JD Vance Wants to Take Women Back to the 1950s by Laura Bassett for New York Magazine: “The underlying message from Vance — that women have a binary choice between career and motherhood and that the latter is the only right one to make — is as old as the steam engine. But as an Ivy League–educated man in his 30s, and someone who understands social media in a way the old, wooden running mate that came before him never could, Vance can put an ominous new polish on outdated views of marriage roles and women in the workplace.”

Lara Trump, Woman in Black at the Republican National Convention by Vanessa Friedman for The New York Times: “After all, black is an easy color to read. It means mourning. It means serious. It set a tone at a time when the question of “tone” is under close scrutiny. Black wasn’t the predictable choice. It wasn’t what Ms. Trump had worn for her speech at the last Republican National Convention back in 2020. (Then she had chosen a particularly bright shade of carnelian.) But it was the telling choice.”

Mammograms have pros and cons. Women can handle the nuance, study argues by Ronnie Cohen for NPR: “Most women have absorbed the widely broadcast message that screening mammography saves lives by the time they enter middle age. But many remain unaware of the costs of routine screening in their 40s — in false-positive results, unnecessary biopsies, anxiety and debilitating treatment for tumors that left alone would do no harm.”

QUOTE OF THE WEEK

A quote from Vice President Kamala Harris about Vice Presidential candidate JD Vance that reads: He did not talk about Project 2025, their 900-page blueprint for a second Trump term. He did not talk about it because their plans are extreme, and they are divisive.

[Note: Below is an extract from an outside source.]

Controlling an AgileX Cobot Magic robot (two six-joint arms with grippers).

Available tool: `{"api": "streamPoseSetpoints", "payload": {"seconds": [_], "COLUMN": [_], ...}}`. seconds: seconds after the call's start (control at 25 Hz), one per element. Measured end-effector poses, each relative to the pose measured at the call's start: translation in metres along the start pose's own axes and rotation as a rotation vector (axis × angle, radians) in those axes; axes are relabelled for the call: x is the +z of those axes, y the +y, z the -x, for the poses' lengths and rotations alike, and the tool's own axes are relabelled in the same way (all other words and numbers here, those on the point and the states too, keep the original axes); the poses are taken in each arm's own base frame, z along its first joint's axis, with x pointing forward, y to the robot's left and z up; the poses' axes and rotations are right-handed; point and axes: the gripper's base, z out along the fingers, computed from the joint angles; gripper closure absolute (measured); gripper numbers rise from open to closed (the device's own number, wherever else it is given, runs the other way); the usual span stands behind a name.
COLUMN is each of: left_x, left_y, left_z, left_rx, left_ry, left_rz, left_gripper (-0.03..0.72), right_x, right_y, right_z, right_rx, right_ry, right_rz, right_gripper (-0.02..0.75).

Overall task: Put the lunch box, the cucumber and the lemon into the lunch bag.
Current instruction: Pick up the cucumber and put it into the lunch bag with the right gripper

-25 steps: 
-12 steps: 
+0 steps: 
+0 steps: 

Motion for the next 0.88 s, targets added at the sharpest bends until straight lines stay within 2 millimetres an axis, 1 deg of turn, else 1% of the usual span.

If you claim to stand for unity, you need to do more than just use the word.

Read more here.

on the move

Carrie Esko is joining SIA as director of global policy for trade and supply chain matters. She most recently was director for ICT services and digital trade at the Office of the U.S. Trade Representative. (h/t POLITICO Playbook)

Tina Stow is joining America's Health Insurance Plans as executive vice president of public affairs. She was previously head of communications for Optum Health and is an alum of UnitedHealth Group and the Pharmaceutical Research and Manufacturers of America. (h/t POLITICO Influence)

Maryam Cope is joining Natcast as vice president of governmental affairs. Cope is an alum of ASML. (h/t POLITICO Influence)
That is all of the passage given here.